From the line containing "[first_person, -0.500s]" through the end of the material below, output each line exactly as written, with pictures excluded.

▼

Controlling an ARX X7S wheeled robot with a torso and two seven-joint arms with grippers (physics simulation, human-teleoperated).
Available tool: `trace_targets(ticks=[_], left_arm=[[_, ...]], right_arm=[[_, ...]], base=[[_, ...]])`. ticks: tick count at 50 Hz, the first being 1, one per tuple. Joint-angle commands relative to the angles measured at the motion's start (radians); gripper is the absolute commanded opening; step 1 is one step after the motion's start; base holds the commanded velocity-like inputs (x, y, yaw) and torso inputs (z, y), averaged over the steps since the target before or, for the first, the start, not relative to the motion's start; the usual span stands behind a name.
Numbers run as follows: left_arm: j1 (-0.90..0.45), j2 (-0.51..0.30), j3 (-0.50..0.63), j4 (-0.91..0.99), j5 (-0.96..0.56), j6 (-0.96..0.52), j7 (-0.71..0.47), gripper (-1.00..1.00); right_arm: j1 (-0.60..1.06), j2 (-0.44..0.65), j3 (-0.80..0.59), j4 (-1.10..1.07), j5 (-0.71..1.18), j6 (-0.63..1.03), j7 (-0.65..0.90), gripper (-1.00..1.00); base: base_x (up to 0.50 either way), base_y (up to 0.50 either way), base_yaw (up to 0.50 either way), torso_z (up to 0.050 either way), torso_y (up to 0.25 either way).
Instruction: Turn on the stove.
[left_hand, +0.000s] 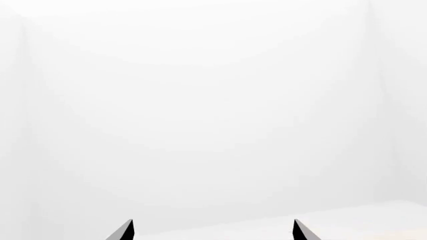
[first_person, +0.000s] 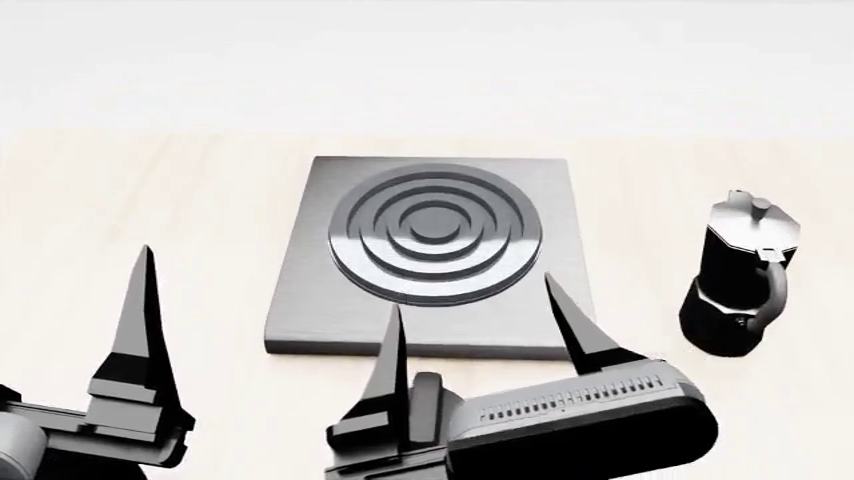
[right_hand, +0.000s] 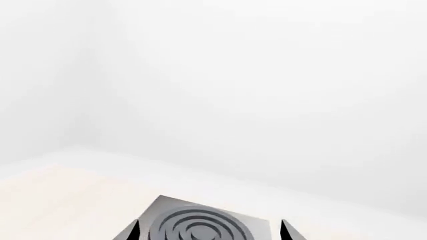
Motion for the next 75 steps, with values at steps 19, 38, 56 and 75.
trace_targets(ticks=[19, 38, 56, 75], left_arm=[[-0.002, -0.011, 0.004, -0.012, -0.006, 0.01, -0.015, 1.0], [-0.003, -0.017, 0.005, -0.005, -0.018, 0.005, -0.023, 1.0], [-0.005, -0.021, 0.01, -0.011, -0.023, 0.011, -0.03, 1.0], [-0.006, -0.027, 0.017, -0.014, -0.028, 0.014, -0.038, 1.0]], right_arm=[[0.039, 0.01, -0.02, 0.157, 0.114, 0.085, 0.032, 1.0], [0.065, -0.006, 0.008, 0.213, 0.19, 0.145, 0.06, 1.0], [0.1, -0.009, 0.03, 0.286, 0.266, 0.198, 0.095, 1.0], [0.13, 0.0, 0.03, 0.379, 0.325, 0.203, 0.127, 1.0]], base=[[0.0, 0.0, 0.0, 0.0, 0.0], [0.0, 0.0, 0.0, 0.0, 0.0], [0.0, 0.0, 0.0, 0.0, 0.0], [0.0, 0.0, 0.0, 0.0, 0.0]])
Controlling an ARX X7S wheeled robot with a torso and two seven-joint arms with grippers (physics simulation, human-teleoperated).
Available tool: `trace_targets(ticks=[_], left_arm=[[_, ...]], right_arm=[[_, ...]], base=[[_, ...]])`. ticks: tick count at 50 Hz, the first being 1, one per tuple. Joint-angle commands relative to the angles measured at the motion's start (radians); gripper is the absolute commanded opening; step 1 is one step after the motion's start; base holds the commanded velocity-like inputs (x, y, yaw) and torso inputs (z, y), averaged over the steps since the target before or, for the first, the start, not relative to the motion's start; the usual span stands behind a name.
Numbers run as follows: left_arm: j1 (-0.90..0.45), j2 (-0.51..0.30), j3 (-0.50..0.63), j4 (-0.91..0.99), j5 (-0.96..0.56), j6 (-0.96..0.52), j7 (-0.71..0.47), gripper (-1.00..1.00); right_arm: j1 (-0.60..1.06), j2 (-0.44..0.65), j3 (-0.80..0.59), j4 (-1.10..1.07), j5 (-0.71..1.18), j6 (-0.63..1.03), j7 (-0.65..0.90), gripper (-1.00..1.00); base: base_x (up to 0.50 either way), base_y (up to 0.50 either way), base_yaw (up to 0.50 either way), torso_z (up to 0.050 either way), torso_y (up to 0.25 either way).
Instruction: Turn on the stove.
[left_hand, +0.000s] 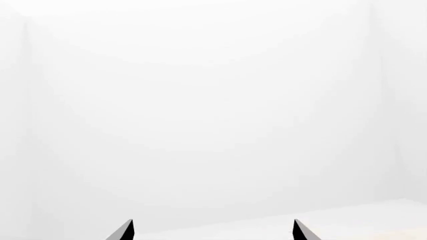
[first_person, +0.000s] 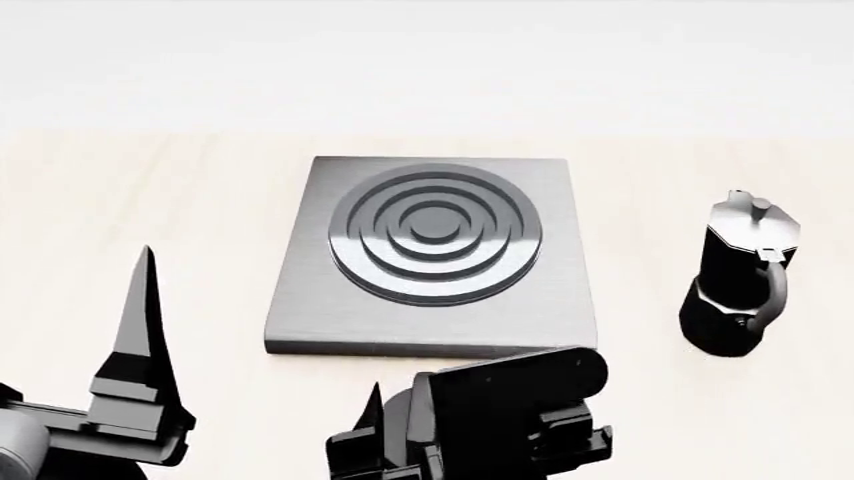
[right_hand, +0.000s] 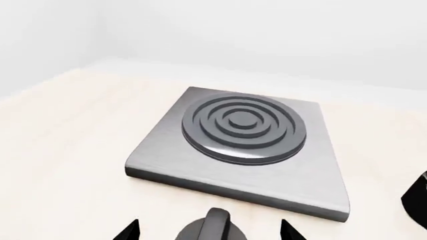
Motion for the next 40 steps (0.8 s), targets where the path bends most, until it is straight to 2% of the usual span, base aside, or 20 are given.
trace_targets(ticks=[1, 40], left_arm=[[0.0, -0.003, 0.003, -0.004, -0.001, 0.005, -0.005, 1.0], [-0.003, -0.015, 0.009, -0.012, -0.016, 0.013, -0.019, 1.0]], right_arm=[[0.019, 0.004, 0.001, 0.056, 0.036, 0.003, 0.018, 1.0], [0.034, 0.032, -0.001, 0.25, 0.113, -0.084, 0.06, 1.0]], base=[[0.0, 0.0, 0.0, 0.0, 0.0], [0.0, 0.0, 0.0, 0.0, 0.0]])
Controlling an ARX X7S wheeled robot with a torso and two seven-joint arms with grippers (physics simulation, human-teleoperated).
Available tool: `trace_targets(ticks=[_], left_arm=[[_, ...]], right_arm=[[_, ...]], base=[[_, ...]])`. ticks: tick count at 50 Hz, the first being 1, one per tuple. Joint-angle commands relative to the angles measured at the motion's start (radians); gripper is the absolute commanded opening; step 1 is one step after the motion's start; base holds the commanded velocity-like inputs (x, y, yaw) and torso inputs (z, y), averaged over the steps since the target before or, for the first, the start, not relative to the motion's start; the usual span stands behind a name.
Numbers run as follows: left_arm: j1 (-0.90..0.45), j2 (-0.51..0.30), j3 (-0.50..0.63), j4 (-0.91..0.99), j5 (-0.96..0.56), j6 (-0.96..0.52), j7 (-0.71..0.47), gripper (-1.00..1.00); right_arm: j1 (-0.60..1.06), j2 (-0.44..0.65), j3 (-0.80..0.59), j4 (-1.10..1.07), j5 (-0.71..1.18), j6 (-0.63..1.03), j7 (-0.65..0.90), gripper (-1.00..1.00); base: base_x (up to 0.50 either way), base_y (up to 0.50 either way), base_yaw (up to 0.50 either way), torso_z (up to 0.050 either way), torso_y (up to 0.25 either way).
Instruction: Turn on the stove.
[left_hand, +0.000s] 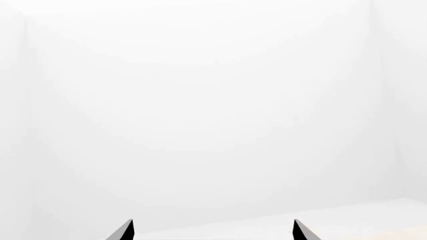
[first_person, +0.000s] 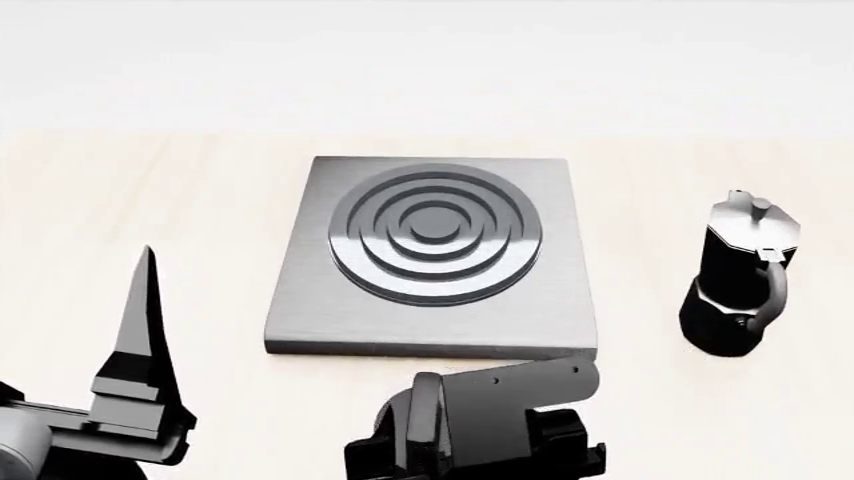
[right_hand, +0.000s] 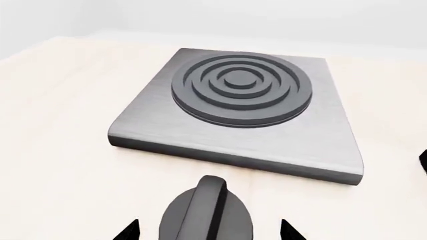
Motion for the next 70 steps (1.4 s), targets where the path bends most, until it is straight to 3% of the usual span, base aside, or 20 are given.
trace_targets(ticks=[1, 70], left_arm=[[-0.001, -0.004, 0.002, -0.006, -0.003, 0.006, -0.003, 1.0], [-0.008, -0.022, 0.016, -0.007, -0.023, 0.012, -0.029, 1.0]], right_arm=[[0.001, 0.007, -0.002, 0.042, 0.024, -0.018, 0.01, 1.0], [0.075, 0.037, -0.089, 0.34, 0.08, -0.164, 0.014, 1.0]], base=[[0.0, 0.0, 0.0, 0.0, 0.0], [0.0, 0.0, 0.0, 0.0, 0.0]])
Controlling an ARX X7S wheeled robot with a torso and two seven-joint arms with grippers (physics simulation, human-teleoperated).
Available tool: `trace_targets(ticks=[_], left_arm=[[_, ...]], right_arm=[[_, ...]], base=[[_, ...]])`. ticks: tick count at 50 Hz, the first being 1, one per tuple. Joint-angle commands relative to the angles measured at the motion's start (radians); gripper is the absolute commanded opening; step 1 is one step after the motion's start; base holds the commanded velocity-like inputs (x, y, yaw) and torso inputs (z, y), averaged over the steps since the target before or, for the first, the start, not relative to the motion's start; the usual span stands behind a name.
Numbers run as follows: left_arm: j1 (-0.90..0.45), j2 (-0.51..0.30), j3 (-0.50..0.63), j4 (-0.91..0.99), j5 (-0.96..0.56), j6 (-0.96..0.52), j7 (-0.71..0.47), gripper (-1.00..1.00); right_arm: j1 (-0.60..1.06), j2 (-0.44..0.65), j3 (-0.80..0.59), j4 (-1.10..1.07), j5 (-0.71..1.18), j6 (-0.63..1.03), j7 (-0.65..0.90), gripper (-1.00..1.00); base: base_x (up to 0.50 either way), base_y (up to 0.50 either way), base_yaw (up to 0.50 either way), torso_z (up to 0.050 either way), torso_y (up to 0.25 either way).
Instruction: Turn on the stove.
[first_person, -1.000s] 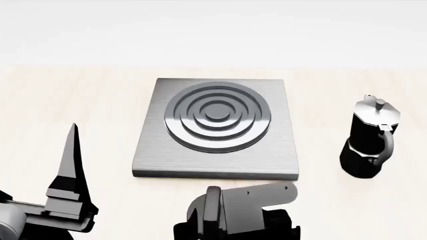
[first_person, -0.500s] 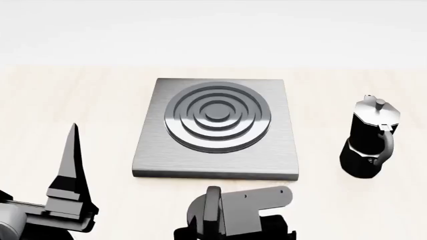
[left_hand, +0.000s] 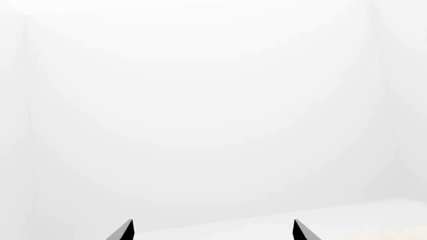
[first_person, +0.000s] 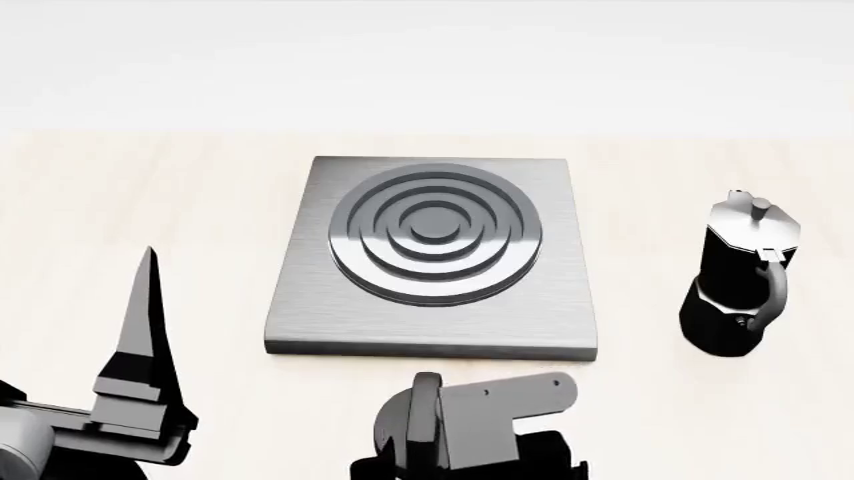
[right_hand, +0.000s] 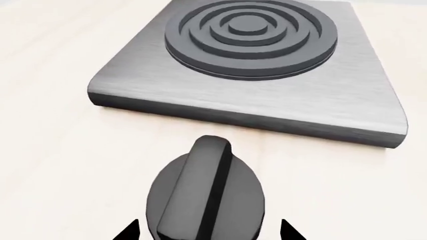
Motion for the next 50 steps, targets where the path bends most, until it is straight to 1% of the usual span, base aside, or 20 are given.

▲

WRITTEN RESPONSE =>
[first_person, -0.500s] 
[left_hand, +0.000s] 
[first_person, +0.000s] 
[right_hand, +0.000s] 
Motion for the next 50 steps, targets where the path bends most, until it is straight to 1% of the usual span, base aside, or 20 are given.

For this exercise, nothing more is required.